Adding override lazy val hashCode: Int = super.hashCode() to the abstract ByteString class is a standard and correct optimization for immutable collections. Since ByteString extends IndexedSeq[Byte] with StrictOptimizedSeqOps, the super.hashCode() delegates to IndexedSeq.hashCode() which computes a content-based hash.

Key observation: ByteString does NOT currently override equals. This means:

  • equals is inherited from IndexedSeq which does content-based comparison
  • hashCode now caches the result of IndexedSeq.hashCode()
  • The equals/hashCode contract is maintained: equal ByteStrings will have equal hashCodes

This is important because if ByteString were used as HashMap keys, this optimization provides significant value.

Binary Compatibility

Adding lazy val hashCode introduces a new public field on the abstract ByteString class. Since this is Pekko 2.0 (major version), this is acceptable. All concrete subclasses (ByteString1C, ByteString1, ByteStrings) inherit this field automatically - no changes needed.

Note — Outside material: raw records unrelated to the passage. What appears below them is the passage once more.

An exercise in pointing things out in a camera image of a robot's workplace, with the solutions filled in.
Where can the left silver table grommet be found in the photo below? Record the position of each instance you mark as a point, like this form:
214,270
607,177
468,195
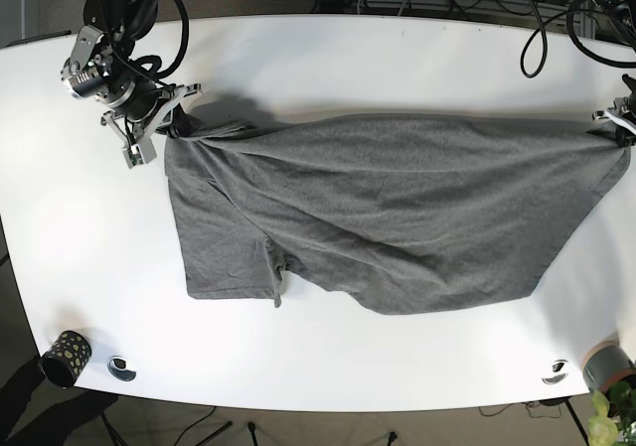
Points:
121,369

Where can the grey T-shirt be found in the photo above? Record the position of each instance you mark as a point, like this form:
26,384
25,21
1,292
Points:
407,214

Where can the black gold spotted cup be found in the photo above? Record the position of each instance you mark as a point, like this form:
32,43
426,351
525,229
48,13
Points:
65,360

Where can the right silver table grommet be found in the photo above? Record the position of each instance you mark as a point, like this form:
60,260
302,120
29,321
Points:
556,372

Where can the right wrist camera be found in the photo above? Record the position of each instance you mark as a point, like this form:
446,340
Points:
138,154

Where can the silver table grommet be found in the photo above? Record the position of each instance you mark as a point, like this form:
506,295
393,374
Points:
556,372
121,369

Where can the grey plant pot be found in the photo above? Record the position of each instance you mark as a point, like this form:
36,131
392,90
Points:
606,364

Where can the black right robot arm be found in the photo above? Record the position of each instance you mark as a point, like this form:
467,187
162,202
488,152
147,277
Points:
100,65

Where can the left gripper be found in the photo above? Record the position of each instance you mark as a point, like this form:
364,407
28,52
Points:
623,116

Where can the green plant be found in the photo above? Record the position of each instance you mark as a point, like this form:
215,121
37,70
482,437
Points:
614,420

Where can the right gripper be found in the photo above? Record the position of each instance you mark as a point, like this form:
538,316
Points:
151,110

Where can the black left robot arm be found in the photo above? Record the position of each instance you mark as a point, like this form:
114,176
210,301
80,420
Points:
621,15

Potential issue: If external code has created subclasses of ByteString (unlikely since it's sealed), they would need to handle the new hashCode field. Since ByteString is sealed, this is safe.

Performance Considerations

lazy val overhead: Scala's lazy val uses double-checked locking with a bitmap field. On the first access:

  1. Acquire monitor lock
  2. Compute super.hashCode() (iterates all bytes)
  3. Store result
  4. Release lock

On subsequent accesses:

  1. Check bitmap flag (single volatile read)
  2. Return cached value

The initial cost is amortized over repeated accesses. For ByteStrings used in HashMaps, Sets, or compared frequently, this is a clear win. For one-off ByteStrings that are never hashed, there is a small memory overhead (the bitmap field per instance).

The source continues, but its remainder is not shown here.